● **Work task**
Reproduce the records below exactly as shown.

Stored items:
= = = = = = =

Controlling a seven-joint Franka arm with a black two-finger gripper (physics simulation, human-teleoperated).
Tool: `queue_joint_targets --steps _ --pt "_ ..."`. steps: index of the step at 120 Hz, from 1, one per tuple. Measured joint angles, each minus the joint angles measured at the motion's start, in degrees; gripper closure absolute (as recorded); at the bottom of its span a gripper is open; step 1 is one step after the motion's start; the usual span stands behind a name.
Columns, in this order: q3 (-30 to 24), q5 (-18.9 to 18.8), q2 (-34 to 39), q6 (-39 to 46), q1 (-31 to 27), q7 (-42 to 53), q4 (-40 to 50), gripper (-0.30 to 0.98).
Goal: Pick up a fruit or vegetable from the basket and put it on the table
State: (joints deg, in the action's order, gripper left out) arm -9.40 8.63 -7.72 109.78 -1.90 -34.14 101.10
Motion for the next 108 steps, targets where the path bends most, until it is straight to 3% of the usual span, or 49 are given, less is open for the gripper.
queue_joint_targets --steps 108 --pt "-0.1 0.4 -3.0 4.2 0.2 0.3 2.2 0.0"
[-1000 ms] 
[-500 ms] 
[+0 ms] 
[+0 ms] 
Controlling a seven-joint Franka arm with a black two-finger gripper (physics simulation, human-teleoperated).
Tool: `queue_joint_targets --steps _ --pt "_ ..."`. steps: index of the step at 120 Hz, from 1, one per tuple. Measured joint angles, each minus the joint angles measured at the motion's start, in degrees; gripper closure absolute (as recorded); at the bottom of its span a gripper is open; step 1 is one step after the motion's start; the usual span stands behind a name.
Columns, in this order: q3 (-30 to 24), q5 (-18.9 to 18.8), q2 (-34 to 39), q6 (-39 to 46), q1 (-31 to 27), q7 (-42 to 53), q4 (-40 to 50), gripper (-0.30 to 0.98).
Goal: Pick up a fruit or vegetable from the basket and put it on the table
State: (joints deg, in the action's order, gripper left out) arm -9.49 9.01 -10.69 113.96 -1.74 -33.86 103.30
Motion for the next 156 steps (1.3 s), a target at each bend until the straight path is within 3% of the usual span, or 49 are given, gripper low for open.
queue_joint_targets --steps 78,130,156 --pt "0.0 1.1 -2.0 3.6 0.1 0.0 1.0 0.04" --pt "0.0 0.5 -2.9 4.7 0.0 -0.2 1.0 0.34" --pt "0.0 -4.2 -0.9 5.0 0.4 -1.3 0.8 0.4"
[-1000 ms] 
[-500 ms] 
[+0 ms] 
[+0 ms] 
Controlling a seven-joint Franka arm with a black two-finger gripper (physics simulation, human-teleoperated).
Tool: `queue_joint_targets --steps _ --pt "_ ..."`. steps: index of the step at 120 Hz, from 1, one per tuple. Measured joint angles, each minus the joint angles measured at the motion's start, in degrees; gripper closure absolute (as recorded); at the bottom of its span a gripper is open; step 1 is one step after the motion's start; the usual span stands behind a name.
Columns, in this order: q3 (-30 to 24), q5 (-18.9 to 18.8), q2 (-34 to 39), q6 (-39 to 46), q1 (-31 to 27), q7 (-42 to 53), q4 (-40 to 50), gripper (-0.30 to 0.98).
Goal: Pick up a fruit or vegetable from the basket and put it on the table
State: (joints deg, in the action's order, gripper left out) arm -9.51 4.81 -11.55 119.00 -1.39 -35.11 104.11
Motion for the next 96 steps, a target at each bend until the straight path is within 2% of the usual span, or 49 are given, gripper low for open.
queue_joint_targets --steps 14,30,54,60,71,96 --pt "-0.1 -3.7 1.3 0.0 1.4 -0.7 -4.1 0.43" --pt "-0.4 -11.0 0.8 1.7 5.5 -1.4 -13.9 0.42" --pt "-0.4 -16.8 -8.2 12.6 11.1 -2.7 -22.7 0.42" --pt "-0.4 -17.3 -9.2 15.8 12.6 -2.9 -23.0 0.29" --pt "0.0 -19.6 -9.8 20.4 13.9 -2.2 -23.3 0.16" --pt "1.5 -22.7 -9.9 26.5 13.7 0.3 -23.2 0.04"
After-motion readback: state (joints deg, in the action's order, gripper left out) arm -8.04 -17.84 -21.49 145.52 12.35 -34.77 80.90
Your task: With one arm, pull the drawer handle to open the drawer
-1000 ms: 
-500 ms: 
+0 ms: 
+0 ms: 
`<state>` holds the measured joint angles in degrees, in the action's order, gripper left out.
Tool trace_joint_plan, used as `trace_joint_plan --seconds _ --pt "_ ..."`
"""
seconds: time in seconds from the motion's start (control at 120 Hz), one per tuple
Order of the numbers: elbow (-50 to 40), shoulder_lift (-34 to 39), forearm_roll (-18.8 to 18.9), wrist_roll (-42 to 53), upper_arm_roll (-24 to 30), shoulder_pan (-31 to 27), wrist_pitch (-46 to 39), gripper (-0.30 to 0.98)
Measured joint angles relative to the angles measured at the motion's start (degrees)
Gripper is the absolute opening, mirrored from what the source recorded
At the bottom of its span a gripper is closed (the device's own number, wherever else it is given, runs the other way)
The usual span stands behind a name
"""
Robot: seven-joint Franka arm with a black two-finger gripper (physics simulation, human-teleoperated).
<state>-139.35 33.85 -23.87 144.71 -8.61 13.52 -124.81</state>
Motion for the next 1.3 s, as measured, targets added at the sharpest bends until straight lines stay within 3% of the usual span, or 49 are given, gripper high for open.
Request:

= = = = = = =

● **Response area**
Controlling a seven-joint Franka arm with a black two-finger gripper (physics simulation, human-teleoperated).
Tool: `queue_joint_targets --steps _ --pt "_ ..."`. steps: index of the step at 120 Hz, from 1, one per tuple. Measured joint angles, each minus the joint angles measured at the motion's start, in degrees; gripper closure absolute (as recorded); at the bottom of its span a gripper is open; step 1 is one step after the motion's start; the usual span stands behind a name.
Columns, in this order: q3 (-30 to 24), q5 (-18.9 to 18.8), q2 (-34 to 39), q6 (-39 to 46), q1 (-31 to 27), q7 (-42 to 53), q4 (-40 to 50), gripper (-0.30 to 0.98).
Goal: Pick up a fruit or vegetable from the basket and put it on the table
State: (joints deg, in the action's order, gripper left out) arm -9.40 8.63 -7.72 109.78 -1.90 -34.14 101.10
Motion for the next 108 steps, targets where the path bends most, until it is straight to 3% of the usual span, or 49 are given, less is open for the gripper.
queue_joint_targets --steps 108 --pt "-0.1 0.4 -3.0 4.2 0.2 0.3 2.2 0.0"
[-1000 ms] 
[-500 ms] 
[+0 ms] 
[+0 ms] 
Controlling a seven-joint Franka arm with a black two-finger gripper (physics simulation, human-teleoperated).
Tool: `queue_joint_targets --steps _ --pt "_ ..."`. steps: index of the step at 120 Hz, from 1, one per tuple. Measured joint angles, each minus the joint angles measured at the motion's start, in degrees; gripper closure absolute (as recorded); at the bottom of its span a gripper is open; step 1 is one step after the motion's start; the usual span stands behind a name.
Columns, in this order: q3 (-30 to 24), q5 (-18.9 to 18.8), q2 (-34 to 39), q6 (-39 to 46), q1 (-31 to 27), q7 (-42 to 53), q4 (-40 to 50), gripper (-0.30 to 0.98).
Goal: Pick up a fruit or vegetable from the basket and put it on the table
State: (joints deg, in the action's order, gripper left out) arm -9.49 9.01 -10.69 113.96 -1.74 -33.86 103.30
Motion for the next 156 steps (1.3 s), a target at each bend until the straight path is within 3% of the usual span, or 49 are given, gripper low for open.
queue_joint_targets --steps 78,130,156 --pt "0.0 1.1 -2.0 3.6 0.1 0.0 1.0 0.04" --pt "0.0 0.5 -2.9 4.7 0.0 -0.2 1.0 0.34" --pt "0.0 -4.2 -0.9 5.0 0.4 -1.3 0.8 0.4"
[-1000 ms] 
[-500 ms] 
[+0 ms] 
[+0 ms] 
Controlling a seven-joint Franka arm with a black two-finger gripper (physics simulation, human-teleoperated).
Tool: `queue_joint_targets --steps _ --pt "_ ..."`. steps: index of the step at 120 Hz, from 1, one per tuple. Measured joint angles, each minus the joint angles measured at the motion's start, in degrees; gripper closure absolute (as recorded); at the bottom of its span a gripper is open; step 1 is one step after the motion's start; the usual span stands behind a name.
Columns, in this order: q3 (-30 to 24), q5 (-18.9 to 18.8), q2 (-34 to 39), q6 (-39 to 46), q1 (-31 to 27), q7 (-42 to 53), q4 (-40 to 50), gripper (-0.30 to 0.98).
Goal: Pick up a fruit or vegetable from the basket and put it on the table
State: (joints deg, in the action's order, gripper left out) arm -9.51 4.81 -11.55 119.00 -1.39 -35.11 104.11
Motion for the next 96 steps, a target at each bend until the straight path is within 2% of the usual span, or 49 are given, gripper low for open.
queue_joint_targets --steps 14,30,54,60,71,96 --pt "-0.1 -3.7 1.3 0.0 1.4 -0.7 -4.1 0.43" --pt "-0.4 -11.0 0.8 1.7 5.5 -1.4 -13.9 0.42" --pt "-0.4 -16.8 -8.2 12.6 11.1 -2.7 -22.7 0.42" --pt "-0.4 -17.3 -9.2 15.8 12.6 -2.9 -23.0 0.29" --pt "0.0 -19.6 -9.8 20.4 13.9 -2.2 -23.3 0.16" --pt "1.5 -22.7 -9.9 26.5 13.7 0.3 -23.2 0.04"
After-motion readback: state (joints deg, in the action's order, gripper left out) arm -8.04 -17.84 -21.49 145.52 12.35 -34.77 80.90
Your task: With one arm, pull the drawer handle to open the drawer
-1000 ms: 
-500 ms: 
+0 ms: 
+0 ms: 
`<state>` holds the measured joint angles in degrees, in the action's order, gripper left out.
Tool trace_joint_plan, used as `trace_joint_plan --seconds _ --pt "_ ..."`
"""
seconds: time in seconds from the motion's start (control at 120 Hz), one per tuple
Order of the numbers: elbow (-50 to 40), shoulder_lift (-34 to 39), forearm_roll (-18.8 to 18.9), wrist_roll (-42 to 53), upper_arm_roll (-24 to 30), shoulder_pan (-31 to 27), wrist_pitch (-46 to 39), gripper (-0.30 to 0.98)
Measured joint angles relative to the angles measured at the motion's start (degrees)
Gripper is the absolute opening, mirrored from what the source recorded
At the bottom of its span a gripper is closed (the device's own number, wherever else it is given, runs the other way)
The usual span stands behind a name
"""
Robot: seven-joint Franka arm with a black two-finger gripper (physics simulation, human-teleoperated).
<state>-139.35 33.85 -23.87 144.71 -8.61 13.52 -124.81</state>
Motion for the next 1.3 s, as measured, targets added at the sharpest bends until straight lines stay within 3% of the usual span, or 49 are given, gripper high for open.
Request:

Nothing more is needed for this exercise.